Discover Financial’s Capital Actions Look Good, Expenses Up

Zacks

On Mar 16, 2015, we issued an updated research report on Discover Financial Services DFS. The company’s extensive student loan portfolio, global expansions, prudent capital management and increased card sales remain long-term growth drivers. However, high-competition in the debit market, weak Payment Services segment, and increased expenses remain headwinds.

Discover Financial reported fourth-quarter 2014 earnings that missed the Zacks Consensus Estimate and decreased year over year on higher loan reserves.

Discover has emerged as one of the major card issuers in the U.S. and a leading innovator in the credit card industry. It recently launched the Discover it Miles Card, a no-annual-fee credit card, to provide uninterrupted service to travelers. Going forward, investments in marketing and changes made in 2014 to simplify reward redemption are expected to generate new card account growth as well as gains from increased wallet share with customers. Discover Financial is also working hard to establish a foothold in the international card market.

Discover Financial has implemented several capital boosting initiatives, including equity and debt offerings, which have helped it achieve a strong capital base. Recently, the company’s planned 16.7% dividend hike and $2.2 billion share repurchase program have been approved by the Board of Governors of the Federal Reserve System. On implementation, this is expected to boost shareholders’ value further.

The company’s inorganic growth story remains compelling. This is reflected by growth in the private student loan portfolio that was boosted by the acquisition of The Student Loan Corporation earlier.

Further, Discover card sales volume has been witnessing consistent progression owing to improved consumer spending and wallet share, credit quality trends and new card account.

However, Discover Financial has to bear considerable expenses in order to compete with other credit card issuers to attract and retain customers and increase card usage. Expenses also increased in 2014 and the anti-money laundering program enhancements, other planned marketing, technology and infrastructure investments and high legal, regulatory and compliance costs are expected to increase operating expenses in 2015 as well.

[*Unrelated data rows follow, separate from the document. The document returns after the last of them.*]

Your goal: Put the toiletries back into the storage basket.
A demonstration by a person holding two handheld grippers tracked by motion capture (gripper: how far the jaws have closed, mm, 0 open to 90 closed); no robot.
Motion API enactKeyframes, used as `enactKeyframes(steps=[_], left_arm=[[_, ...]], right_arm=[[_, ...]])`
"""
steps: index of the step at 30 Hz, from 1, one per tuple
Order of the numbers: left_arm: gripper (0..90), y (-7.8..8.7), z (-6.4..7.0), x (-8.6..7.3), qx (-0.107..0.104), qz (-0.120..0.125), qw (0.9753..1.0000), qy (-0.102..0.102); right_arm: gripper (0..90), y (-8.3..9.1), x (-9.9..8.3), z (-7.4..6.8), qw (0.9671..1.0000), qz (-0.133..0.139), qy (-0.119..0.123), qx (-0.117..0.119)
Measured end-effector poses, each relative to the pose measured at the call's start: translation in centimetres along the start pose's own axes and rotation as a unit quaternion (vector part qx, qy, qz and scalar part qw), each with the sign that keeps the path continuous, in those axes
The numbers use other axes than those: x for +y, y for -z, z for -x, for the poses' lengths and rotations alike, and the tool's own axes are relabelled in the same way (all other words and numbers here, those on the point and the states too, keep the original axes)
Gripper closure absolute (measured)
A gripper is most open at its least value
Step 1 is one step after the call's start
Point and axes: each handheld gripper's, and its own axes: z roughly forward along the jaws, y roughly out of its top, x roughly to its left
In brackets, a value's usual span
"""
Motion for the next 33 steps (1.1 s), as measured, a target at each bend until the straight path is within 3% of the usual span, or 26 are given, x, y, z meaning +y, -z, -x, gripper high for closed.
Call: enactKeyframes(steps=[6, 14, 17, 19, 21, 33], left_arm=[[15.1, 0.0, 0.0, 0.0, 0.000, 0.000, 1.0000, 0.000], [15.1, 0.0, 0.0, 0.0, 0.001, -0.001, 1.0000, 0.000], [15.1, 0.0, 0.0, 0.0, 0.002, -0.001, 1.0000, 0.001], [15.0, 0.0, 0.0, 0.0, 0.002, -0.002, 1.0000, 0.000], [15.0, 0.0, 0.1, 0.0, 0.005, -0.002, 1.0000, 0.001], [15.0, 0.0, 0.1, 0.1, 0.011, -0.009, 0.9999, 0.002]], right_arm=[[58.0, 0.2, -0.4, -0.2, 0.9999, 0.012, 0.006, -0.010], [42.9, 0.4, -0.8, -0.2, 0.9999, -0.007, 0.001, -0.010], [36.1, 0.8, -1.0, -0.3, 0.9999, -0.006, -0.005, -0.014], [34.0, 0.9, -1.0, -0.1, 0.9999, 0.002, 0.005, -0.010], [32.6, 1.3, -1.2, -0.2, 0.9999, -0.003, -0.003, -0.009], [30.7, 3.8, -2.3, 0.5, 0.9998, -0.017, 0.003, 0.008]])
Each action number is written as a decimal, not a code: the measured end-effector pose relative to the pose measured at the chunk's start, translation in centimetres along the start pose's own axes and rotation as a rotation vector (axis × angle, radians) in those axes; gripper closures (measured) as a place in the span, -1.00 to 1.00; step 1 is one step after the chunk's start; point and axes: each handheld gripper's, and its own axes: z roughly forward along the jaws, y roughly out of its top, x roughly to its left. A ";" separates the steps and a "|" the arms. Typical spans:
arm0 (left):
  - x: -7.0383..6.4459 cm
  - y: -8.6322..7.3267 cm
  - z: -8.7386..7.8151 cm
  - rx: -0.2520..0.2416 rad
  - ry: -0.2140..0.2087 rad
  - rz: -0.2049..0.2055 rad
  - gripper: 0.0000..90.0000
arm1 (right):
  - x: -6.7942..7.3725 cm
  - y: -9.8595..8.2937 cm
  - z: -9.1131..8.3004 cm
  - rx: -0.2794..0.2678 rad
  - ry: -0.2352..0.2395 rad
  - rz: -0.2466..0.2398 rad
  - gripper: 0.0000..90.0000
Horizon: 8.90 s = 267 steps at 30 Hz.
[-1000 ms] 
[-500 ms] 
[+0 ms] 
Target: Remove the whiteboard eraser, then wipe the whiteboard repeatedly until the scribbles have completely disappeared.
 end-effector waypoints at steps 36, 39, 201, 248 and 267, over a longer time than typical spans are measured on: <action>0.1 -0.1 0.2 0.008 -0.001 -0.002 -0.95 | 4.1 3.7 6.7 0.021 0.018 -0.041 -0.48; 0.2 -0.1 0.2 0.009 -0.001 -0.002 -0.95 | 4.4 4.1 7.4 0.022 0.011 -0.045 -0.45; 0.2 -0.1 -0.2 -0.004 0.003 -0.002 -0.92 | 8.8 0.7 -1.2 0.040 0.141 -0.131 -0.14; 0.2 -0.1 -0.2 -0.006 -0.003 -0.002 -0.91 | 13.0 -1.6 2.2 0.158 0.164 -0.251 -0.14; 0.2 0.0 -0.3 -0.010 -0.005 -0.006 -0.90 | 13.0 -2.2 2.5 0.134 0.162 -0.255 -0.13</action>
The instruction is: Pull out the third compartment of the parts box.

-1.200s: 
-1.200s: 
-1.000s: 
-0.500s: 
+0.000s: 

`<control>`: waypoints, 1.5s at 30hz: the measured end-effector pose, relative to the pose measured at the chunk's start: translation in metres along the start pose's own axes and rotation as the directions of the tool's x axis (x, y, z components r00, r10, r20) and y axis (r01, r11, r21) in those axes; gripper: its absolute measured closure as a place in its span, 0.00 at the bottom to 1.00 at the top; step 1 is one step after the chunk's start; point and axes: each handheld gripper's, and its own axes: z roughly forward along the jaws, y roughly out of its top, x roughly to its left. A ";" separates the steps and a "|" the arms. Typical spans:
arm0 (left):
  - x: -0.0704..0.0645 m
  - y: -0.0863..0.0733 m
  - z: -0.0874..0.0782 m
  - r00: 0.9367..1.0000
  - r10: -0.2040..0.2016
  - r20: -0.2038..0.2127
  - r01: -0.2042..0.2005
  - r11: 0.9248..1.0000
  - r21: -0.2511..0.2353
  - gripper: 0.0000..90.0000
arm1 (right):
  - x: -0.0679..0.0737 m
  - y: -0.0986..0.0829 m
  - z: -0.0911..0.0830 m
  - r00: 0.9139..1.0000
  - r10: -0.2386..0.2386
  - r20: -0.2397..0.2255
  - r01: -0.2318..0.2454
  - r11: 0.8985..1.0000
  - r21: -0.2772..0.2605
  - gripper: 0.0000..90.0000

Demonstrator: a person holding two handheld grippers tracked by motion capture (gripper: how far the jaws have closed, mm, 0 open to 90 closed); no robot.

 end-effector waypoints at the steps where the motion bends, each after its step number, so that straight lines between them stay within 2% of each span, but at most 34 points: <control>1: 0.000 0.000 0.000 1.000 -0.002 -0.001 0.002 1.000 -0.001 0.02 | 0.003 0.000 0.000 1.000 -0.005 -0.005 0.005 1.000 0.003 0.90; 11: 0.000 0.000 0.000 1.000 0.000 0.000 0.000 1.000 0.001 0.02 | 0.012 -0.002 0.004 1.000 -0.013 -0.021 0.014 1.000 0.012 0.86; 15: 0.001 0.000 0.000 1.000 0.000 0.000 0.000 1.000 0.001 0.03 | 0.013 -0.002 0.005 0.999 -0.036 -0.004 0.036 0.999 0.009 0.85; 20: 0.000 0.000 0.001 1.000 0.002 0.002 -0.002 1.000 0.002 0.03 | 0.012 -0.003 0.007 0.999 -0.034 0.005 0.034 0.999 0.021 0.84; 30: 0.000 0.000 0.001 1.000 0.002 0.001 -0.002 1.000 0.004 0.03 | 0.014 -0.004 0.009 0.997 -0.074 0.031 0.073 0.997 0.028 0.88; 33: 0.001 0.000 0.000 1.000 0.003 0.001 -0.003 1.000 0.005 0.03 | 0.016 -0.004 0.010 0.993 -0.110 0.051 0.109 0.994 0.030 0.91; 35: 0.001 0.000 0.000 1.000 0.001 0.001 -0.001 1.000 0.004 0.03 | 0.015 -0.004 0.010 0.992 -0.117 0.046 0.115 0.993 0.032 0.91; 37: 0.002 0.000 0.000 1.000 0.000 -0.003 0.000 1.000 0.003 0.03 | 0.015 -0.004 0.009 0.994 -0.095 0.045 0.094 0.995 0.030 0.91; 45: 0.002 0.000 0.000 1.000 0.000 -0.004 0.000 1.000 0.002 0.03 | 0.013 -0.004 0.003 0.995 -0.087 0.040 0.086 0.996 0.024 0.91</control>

Moreover, owing to the challenging regulatory environment, the company expects its net charge-offs and delinquency rates and allowance for loan losses to increase in 2015, thereby weighing on net income.

Discover Financial’s Payment Services segment has been a drag over some time. Loss of third-party issuing deal in network partners, increase in expenses along with the challenging debit environment is likely to weigh on the segment’s performance going forward.

Discover Financial currently carries a Zacks Rank #4 (Sell). Better-ranked stocks in the finance industry include Enova International, Inc. ENVA, Credit Acceptance Corp. CACC and Santander Consumer USA Holdings Inc. SC. While Enova sports a Zacks Rank #1 (Strong Buy), Credit Acceptance and Santander hold a Zacks Rank #2 (Buy).